TASK DIRECTIONS: Beneath this instruction is a listing; print exactly the lines in it starting at the line that contains "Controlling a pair" and going through the line that contains "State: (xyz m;".

INPUT DATA:
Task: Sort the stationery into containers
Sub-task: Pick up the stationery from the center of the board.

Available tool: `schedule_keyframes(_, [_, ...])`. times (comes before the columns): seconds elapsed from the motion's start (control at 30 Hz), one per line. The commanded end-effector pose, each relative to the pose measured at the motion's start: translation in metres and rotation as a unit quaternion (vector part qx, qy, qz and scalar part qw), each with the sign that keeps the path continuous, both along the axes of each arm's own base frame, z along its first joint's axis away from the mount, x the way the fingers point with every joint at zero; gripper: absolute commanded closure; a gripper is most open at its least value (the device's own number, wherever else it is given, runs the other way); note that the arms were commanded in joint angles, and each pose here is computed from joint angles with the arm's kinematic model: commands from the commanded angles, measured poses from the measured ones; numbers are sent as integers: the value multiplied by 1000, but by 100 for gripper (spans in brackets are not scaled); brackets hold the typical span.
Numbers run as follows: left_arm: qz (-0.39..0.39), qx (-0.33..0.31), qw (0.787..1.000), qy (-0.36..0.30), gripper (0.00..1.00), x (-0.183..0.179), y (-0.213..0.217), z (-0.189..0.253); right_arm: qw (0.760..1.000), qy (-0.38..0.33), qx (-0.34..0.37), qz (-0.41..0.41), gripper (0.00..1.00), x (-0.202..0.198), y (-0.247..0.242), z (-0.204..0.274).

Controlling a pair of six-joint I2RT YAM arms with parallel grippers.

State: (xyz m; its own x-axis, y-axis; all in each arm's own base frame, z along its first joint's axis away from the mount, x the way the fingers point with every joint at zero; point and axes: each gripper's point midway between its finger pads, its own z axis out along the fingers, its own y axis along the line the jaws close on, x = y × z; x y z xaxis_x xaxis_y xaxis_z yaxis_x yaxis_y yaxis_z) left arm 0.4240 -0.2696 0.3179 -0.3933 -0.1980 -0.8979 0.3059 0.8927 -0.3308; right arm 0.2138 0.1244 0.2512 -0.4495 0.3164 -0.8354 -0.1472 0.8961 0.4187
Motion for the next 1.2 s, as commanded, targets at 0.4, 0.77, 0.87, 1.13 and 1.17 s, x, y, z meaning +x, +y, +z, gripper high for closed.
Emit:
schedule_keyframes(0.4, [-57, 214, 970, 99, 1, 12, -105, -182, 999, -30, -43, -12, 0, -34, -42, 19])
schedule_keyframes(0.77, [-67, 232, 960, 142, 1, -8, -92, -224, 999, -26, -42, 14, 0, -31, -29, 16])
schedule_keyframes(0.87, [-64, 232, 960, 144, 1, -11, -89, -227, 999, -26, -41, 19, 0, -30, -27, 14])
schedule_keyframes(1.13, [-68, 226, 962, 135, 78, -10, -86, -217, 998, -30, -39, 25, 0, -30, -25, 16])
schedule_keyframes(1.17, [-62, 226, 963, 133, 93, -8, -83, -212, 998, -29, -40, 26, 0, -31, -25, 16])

SOLUTION TO THIS TASK:
Controlling a pair of six-joint I2RT YAM arms with parallel grippers.

State: (xyz m; its own x-axis, y-axis; all in each arm's own base frame, z along its first joint's axis away from the mount, x the way the fingers point with every joint at zero; point and axes: each gripper's point midway between its finger pads, its own z axis out along the fingers, its own y axis along the line the jaws close on, x = y × z; x y z xaxis_x xaxis_y xaxis_z yaxis_x yaxis_y yaxis_z) left arm 0.4240 -0.2696 0.3179 -0.3933 -0.1980 -0.8979 0.3059 0.8927 -0.3308; right arm 0.2138 0.1244 0.2512 -0.4495 0.3164 -0.8354 -0.1472 0.8961 0.4187

There's nothing left to add to the answer.